• **What is being asked**
Retype only what runs from the first line of the listing to the line holding "target: magenta stripe", both included. Do not retype the pictures.

• **Recorded data**
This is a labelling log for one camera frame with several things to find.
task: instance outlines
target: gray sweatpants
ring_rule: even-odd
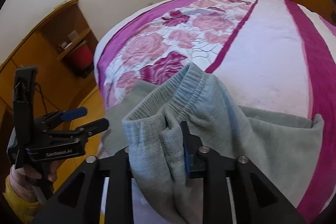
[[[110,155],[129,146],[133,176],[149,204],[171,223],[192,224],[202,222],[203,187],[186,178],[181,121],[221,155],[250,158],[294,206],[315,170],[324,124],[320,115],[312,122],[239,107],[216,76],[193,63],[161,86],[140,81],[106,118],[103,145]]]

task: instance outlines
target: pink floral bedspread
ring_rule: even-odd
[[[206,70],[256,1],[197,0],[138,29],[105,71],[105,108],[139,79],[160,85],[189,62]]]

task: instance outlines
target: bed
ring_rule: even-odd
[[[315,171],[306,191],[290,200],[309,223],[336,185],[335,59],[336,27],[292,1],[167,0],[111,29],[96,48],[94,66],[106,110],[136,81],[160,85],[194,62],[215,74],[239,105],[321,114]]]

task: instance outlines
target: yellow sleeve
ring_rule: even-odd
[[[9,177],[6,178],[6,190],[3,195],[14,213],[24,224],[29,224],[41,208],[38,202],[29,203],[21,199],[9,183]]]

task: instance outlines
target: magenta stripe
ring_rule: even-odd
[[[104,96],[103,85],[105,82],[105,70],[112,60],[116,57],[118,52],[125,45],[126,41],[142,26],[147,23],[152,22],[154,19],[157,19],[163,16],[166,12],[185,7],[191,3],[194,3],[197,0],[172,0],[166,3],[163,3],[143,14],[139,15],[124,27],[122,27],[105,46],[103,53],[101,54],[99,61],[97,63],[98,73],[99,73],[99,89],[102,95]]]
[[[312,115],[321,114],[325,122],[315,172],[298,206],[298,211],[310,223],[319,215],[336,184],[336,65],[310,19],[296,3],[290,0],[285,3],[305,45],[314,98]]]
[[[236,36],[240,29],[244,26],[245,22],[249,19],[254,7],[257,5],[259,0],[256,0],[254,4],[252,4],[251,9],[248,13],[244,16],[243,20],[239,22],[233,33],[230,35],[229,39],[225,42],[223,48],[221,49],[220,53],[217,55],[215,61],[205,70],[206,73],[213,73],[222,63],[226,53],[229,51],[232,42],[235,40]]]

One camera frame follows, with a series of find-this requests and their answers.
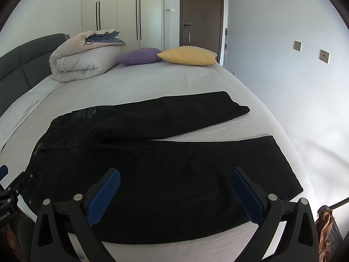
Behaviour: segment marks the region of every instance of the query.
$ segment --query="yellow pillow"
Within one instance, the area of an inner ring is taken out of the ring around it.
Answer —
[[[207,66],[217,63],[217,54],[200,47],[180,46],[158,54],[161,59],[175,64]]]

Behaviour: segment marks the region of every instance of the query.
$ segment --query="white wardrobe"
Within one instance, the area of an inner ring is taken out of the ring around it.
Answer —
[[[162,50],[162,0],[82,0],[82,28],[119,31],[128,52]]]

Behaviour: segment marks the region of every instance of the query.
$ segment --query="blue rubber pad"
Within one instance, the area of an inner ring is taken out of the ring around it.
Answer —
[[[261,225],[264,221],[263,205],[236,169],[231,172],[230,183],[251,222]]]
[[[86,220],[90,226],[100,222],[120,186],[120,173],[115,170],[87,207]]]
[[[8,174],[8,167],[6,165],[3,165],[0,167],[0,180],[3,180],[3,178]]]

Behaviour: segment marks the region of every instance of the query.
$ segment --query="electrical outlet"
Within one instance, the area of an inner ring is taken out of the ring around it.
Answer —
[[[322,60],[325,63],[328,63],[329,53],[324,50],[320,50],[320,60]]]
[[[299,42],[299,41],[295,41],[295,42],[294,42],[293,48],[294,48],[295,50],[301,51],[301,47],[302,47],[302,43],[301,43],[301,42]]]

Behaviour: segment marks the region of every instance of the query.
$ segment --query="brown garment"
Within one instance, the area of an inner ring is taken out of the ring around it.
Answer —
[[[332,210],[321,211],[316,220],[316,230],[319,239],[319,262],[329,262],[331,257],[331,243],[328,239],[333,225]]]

• **Completed task**
This is a labelling log for one camera frame with several things to find.
task: instance outlines
target: gray sweatpants
ring_rule: even-odd
[[[110,155],[129,146],[133,176],[149,204],[171,223],[192,224],[202,222],[203,187],[186,178],[181,121],[221,155],[250,158],[294,206],[315,170],[324,124],[320,115],[312,122],[239,107],[216,76],[193,63],[161,86],[140,81],[106,118],[103,145]]]

task: instance outlines
target: pink floral bedspread
ring_rule: even-odd
[[[206,70],[256,1],[197,0],[138,29],[105,71],[105,108],[139,79],[160,85],[189,62]]]

task: instance outlines
target: bed
ring_rule: even-odd
[[[315,171],[306,191],[290,200],[309,223],[336,185],[335,59],[336,27],[292,1],[167,0],[111,29],[96,48],[94,66],[106,110],[136,81],[160,85],[194,62],[215,74],[239,105],[321,114]]]

task: instance outlines
target: yellow sleeve
ring_rule: even-odd
[[[9,177],[6,178],[6,190],[3,195],[14,213],[24,224],[29,224],[41,208],[38,202],[29,203],[21,199],[9,183]]]

task: instance outlines
target: magenta stripe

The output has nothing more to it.